A friend even used a piece of folded cardboard and then just threw it away afterward, since we were smoking at about 225 degrees (F). 

Good luck with it.


----------



## berninga87 (Mar 10, 2012)

Thanks for the replies everyone! I got it in the mail a couple days ago. Tonight I took it out and calibrated with boiling water and with ice water, and I'm happy to report it was dead on. I've got a 7 and an 8 pound butt going on sunday morning with a rack of spares joining around noon, hopefully to finish at a decent time that night. So I look forward to seeing how it performs over an all-day smoke.


----------



## JckDanls 07 (Mar 10, 2012)

I use the clip as well... But I weave the wire thru a couple of the slots in the grate first so that it wont fall out of the clip...  As far as the clip not fitting in your oven just bend the clip out bigger...

Keep your probes clean ...  DO NOT submerge them under water...  just rinse them real quick and scrub with a scouring pad...


----------



## viper1 (Mar 10, 2012)

I don't like the clip and prefer to put mine at the bottom of my meat. Usually just put thru the rack and let hang. Found its better for me if the cabinet probe isn't real close to any thing. Wall,meat,rack as it will pick radiant heat from them up also. When I hang bacon,ham or chicken I use a piece of 2x2 lumber and coil it around twice till it hangs the right height.


----------



## thelonerealtor (Mar 11, 2012)

I've tried the potato thing, but only once.  I believe the grill placement is best.


----------



## venture (Mar 12, 2012)

They come with a pretty neat little clip that fits the cast iron grates on my unit.
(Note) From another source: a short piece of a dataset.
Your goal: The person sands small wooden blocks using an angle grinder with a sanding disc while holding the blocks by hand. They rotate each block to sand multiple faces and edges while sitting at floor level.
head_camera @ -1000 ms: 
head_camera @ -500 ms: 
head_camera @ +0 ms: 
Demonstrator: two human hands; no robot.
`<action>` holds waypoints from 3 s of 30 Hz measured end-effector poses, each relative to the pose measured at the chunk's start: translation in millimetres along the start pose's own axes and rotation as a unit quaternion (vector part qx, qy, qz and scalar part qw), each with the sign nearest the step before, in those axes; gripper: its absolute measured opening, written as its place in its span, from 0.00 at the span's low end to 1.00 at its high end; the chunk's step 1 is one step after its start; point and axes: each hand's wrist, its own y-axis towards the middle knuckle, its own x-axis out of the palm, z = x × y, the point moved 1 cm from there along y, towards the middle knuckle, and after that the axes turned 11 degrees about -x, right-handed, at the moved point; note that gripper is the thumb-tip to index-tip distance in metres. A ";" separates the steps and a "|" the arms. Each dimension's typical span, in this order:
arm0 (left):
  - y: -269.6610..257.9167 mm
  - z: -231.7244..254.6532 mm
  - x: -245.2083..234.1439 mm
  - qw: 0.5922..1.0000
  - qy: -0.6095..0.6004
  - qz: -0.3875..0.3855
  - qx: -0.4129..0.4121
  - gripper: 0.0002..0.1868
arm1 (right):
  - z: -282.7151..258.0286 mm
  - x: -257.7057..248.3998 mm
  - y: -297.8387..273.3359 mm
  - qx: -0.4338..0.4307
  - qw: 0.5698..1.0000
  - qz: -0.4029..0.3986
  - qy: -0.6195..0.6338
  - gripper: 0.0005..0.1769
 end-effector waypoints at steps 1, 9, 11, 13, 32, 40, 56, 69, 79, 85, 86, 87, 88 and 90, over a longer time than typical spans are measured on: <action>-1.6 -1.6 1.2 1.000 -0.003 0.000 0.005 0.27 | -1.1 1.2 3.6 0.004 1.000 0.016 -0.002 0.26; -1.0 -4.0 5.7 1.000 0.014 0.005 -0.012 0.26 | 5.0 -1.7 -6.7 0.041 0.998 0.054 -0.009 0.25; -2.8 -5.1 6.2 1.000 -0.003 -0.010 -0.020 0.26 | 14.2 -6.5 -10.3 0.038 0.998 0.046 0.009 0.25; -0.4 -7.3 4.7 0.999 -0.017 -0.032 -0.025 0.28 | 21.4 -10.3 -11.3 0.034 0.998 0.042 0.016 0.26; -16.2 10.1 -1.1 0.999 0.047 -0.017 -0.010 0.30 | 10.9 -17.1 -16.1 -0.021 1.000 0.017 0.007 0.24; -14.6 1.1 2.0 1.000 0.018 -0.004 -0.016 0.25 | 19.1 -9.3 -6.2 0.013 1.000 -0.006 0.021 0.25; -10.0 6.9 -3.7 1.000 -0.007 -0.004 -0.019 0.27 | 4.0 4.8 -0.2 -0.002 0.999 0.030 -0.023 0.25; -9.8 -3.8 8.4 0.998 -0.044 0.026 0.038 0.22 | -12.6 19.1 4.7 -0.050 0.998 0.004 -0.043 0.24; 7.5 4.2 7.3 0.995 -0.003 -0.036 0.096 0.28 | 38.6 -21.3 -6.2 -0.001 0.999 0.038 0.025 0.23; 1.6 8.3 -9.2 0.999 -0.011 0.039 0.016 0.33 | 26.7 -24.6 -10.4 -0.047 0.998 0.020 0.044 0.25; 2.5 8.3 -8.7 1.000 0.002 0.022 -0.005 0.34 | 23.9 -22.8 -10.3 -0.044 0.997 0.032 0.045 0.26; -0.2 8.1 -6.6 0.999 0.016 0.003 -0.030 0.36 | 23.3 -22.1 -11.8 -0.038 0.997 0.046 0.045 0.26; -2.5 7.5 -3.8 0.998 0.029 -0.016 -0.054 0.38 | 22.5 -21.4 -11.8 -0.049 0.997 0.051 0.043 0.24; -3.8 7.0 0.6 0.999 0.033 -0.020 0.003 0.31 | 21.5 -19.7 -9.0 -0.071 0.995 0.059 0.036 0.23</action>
I would recommend that method for the Maverick pit probe because it measures temps over the average of its length.

If you are using a meat type probe which measures only in the front inch or so, you could do something like this with a couple of pieces of 1X2.  One screw and a few punches with a drill will give you a swivel unit:







Good luck and good smoking.


----------